O HP entrevistou nesta terça-feira, 8, Eduardo Assunção, o Chicão, presidente do Sindicato dos Eletricitários de São Paulo e membro da executiva nacional da Força Sindical, sobre a Medida Provisória sobre a privatização da Eletrobrás, que tem validade, caso não seja votada no Senado, até o dia 22 de junho.
Chicão é da nova geração de dirigentes sindicais paulistas, tem 48 anos e esteve à frente da greve geral contra a reforma da Previdência do governo Bolsonaro. Ele prevê que a privatização será um desastre: “Já sentimos na pele que toda privatização do setor elétrico trouxe queda na qualidade do serviço e aumento das tarifas”.
O líder sindical lembrou que “na crise da pandemia, no quarto trimestre de 2020, a Eletrobrás lucrou R$ 1,27 bilhão, 40% menos que no quarto trimestre de 2019, quando atingiu R$ 2,27 bilhões. Avaliou que “a privatização vai espantar o que resta de indústria no Brasil”. Considera que “os lucros das empresas superavitárias do setor elétrico deveriam ser investidos pelos governos federal e estaduais em energia limpa e não em termelétricas. E concluiu: “A Eletrobrás possui 48 usinas hidrelétricas, 12 termelétricas a gás natural, óleo e carvão, duas termonucleares, 62 usinas eólicas e uma usina solar. Tem 71.153,60 km de linhas de transmissão, quase metade do total do país: A privatização é uma doação de mão beijada”.
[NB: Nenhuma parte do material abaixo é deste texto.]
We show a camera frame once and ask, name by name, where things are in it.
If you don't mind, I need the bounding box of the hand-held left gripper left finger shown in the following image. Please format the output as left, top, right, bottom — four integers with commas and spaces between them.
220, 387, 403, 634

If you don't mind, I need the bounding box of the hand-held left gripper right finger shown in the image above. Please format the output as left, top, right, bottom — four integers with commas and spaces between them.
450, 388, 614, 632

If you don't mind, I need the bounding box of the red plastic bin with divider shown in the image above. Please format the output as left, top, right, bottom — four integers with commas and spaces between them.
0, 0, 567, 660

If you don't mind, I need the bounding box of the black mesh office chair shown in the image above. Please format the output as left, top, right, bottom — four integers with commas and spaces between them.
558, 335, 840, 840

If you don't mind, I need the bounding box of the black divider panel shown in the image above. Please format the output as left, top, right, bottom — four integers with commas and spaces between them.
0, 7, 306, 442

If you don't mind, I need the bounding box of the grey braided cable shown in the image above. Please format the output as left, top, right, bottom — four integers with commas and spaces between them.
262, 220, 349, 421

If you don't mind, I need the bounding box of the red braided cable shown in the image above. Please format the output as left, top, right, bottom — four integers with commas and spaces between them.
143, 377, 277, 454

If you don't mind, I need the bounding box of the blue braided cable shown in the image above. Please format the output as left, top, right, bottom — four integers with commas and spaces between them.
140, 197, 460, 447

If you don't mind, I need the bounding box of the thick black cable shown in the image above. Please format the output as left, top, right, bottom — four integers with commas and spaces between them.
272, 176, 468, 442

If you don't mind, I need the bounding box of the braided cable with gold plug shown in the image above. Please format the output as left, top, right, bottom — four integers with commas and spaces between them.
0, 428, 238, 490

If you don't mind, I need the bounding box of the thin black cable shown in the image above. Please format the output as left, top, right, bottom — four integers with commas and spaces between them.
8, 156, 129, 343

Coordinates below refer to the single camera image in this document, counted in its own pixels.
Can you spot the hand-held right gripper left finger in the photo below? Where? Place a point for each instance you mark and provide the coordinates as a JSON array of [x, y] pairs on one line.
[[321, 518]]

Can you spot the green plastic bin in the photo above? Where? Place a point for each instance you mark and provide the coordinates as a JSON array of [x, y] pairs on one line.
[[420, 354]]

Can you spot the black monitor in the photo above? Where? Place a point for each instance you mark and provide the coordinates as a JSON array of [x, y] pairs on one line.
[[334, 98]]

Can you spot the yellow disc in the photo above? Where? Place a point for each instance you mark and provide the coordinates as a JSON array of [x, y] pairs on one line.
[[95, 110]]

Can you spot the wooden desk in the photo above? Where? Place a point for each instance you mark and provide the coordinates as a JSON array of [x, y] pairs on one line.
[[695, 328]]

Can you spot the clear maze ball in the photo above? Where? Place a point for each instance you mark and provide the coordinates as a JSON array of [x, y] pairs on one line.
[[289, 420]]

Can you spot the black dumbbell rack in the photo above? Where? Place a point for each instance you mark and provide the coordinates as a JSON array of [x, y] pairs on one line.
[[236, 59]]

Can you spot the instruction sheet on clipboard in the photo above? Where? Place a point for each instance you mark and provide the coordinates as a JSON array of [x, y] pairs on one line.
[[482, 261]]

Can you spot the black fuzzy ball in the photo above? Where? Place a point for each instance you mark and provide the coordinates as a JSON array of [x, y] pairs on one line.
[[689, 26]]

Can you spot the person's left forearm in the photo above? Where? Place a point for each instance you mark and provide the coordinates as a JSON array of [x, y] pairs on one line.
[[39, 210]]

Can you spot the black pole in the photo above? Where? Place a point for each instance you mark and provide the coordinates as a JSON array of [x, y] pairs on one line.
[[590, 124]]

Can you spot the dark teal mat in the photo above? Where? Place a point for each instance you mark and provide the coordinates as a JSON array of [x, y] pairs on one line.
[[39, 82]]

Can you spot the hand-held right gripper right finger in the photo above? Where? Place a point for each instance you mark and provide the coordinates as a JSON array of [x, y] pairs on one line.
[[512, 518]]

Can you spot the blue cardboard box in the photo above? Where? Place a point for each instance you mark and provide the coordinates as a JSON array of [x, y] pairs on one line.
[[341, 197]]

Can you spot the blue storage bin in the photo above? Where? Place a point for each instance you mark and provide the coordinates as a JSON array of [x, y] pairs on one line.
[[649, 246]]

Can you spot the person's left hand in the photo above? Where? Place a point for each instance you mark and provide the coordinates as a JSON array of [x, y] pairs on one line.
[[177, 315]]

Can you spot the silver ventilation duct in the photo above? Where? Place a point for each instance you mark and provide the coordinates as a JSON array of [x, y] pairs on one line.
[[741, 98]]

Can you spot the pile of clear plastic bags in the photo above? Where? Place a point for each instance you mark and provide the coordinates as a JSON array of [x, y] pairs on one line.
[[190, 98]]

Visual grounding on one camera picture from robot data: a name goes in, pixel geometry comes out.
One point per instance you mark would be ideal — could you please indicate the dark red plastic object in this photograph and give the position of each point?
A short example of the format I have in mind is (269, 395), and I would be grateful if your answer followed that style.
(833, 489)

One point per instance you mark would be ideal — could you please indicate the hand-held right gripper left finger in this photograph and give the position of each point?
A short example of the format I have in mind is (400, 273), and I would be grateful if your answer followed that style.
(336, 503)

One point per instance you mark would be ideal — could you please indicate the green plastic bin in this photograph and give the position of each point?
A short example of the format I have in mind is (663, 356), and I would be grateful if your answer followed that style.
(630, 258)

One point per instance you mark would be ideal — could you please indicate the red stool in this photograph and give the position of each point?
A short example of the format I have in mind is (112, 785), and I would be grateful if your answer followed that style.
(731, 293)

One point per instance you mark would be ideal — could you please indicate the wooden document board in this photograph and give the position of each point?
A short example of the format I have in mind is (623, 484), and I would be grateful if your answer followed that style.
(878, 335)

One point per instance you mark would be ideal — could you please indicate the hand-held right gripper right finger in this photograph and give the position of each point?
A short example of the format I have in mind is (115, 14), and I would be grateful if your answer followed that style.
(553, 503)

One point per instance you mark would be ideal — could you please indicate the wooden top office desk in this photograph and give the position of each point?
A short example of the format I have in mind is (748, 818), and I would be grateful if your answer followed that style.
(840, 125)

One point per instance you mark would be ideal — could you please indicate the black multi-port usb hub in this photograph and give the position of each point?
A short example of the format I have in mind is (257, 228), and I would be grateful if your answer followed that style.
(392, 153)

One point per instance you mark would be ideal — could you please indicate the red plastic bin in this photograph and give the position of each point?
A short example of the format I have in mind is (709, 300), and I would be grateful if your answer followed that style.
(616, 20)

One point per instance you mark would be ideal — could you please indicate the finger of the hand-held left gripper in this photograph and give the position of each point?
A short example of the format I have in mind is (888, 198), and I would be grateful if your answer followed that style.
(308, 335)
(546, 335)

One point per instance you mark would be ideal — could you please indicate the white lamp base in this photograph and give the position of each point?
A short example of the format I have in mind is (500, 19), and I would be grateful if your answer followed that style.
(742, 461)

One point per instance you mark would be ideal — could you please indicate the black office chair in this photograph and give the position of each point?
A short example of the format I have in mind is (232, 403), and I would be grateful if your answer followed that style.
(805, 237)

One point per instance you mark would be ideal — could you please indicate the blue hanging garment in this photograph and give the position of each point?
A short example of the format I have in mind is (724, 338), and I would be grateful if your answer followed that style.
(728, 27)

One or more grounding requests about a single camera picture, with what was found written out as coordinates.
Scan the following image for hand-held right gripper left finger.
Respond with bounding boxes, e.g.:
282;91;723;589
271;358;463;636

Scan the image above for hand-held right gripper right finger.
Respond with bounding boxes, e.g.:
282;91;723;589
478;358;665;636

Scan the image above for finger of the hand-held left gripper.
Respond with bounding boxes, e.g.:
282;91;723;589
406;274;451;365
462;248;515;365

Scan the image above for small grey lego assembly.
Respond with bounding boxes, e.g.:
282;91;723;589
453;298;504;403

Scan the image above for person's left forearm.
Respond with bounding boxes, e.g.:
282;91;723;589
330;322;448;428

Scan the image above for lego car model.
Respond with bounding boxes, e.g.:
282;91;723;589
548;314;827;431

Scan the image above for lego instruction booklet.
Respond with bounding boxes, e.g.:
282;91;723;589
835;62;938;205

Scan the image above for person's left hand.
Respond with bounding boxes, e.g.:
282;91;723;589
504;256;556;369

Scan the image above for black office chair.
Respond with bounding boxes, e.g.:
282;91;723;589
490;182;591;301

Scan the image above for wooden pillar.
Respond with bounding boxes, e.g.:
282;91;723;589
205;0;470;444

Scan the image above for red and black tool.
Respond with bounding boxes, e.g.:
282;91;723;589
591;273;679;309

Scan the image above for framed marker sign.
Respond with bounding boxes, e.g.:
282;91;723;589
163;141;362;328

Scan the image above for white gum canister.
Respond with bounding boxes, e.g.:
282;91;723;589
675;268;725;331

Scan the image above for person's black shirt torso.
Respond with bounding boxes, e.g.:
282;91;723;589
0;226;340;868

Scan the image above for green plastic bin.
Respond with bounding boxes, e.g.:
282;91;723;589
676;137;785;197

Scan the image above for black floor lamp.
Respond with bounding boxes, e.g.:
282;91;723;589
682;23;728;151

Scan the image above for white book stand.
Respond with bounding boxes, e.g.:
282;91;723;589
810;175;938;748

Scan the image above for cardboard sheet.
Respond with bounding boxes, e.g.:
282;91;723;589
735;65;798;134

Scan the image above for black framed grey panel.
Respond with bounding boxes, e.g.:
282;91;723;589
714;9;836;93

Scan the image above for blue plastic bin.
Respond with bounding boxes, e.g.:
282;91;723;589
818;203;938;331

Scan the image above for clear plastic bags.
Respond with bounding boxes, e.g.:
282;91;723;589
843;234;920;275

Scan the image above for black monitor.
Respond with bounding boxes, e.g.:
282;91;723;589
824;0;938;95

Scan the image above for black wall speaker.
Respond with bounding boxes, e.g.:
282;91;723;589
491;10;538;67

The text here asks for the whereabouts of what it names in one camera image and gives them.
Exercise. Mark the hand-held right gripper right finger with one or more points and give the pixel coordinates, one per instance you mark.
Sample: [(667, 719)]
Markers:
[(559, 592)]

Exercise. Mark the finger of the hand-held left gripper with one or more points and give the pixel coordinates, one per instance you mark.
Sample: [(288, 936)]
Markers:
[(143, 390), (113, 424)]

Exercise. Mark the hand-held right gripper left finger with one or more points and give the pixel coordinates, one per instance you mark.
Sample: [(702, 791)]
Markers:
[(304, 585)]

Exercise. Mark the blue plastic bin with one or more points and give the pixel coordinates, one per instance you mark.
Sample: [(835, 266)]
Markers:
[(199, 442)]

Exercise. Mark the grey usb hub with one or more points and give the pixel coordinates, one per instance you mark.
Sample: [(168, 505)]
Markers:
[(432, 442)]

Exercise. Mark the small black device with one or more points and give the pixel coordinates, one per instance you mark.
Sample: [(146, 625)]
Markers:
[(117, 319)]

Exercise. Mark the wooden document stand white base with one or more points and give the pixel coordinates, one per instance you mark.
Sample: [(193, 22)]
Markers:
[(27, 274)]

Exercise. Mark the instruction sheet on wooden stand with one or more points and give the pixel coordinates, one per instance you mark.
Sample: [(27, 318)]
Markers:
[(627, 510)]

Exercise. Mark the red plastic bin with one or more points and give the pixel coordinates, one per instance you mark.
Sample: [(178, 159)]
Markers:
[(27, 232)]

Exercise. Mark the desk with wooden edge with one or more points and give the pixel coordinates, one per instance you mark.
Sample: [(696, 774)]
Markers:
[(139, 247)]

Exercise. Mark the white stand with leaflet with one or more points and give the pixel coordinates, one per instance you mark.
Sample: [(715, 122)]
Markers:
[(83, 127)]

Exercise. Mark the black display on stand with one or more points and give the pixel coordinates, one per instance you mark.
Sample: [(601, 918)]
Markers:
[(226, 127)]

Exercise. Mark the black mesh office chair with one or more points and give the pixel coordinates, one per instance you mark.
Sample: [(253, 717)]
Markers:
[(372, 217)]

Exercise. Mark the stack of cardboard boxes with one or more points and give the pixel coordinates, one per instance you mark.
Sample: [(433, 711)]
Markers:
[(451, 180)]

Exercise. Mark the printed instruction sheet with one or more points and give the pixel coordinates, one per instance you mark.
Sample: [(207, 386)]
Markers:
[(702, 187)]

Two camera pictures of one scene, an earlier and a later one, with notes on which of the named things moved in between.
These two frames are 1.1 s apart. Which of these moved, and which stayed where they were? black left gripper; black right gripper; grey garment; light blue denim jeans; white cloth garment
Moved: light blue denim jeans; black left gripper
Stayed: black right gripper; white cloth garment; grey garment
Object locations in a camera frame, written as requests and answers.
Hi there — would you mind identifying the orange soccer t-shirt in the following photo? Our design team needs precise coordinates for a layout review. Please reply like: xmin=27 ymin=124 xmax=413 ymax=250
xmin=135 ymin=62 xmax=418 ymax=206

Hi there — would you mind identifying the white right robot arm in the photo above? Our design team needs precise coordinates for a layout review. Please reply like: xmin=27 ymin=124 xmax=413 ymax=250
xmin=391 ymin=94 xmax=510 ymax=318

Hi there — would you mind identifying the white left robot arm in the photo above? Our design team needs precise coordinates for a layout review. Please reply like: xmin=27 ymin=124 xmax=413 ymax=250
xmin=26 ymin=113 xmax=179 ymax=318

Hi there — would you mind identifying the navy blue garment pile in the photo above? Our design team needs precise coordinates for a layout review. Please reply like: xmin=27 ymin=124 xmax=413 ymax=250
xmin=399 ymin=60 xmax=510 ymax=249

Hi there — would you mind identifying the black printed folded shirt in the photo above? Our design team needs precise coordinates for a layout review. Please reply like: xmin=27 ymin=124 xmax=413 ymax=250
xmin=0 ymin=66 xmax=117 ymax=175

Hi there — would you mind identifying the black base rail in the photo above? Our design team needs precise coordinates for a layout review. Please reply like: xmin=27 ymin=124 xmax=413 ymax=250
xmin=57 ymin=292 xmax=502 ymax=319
Veja abaixo a íntegra da entrevista, com Carlos Alberto Pereira:
HP – Em plena CPI da pandemia, que desmascara no dia a dia do povo brasileiro o governo genocida de Bolsonaro, Guedes atropela o Senado e coloca em discussão a privatização da Eletrobrás, criada por Getúlio, e responsável pela geração de 30% da energia do Brasil. Qual a sua opinião sobre a privatização da Eletrobrás?
Chicão – É um desastre. Primeiro vai espantar a indústria. Vão acabar com o que resta da indústria no país. Em toda privatização o preço da energia aumentou. Quando é privado, o lucro vai para o acionista. Nunca vi o setor privado fazer uma usina. Eles querem chegar e pegar o que foi mobilizado pelo Estado e tirar lucro em cima disso. Os caras não investem a longo prazo. Querem usurpar o que é público. A privatização é um escárnio. Eu não sou contra a iniciativa privada no setor elétrico. Desde que peguem o fluxo d’água de um rio, formem um lago, criem uma usina, gerem energia, emprego e aí tirem seu lucro. Não! Eles querem pegar o que já está gerando energia, cumprindo seu objetivo social e tirar o lucro.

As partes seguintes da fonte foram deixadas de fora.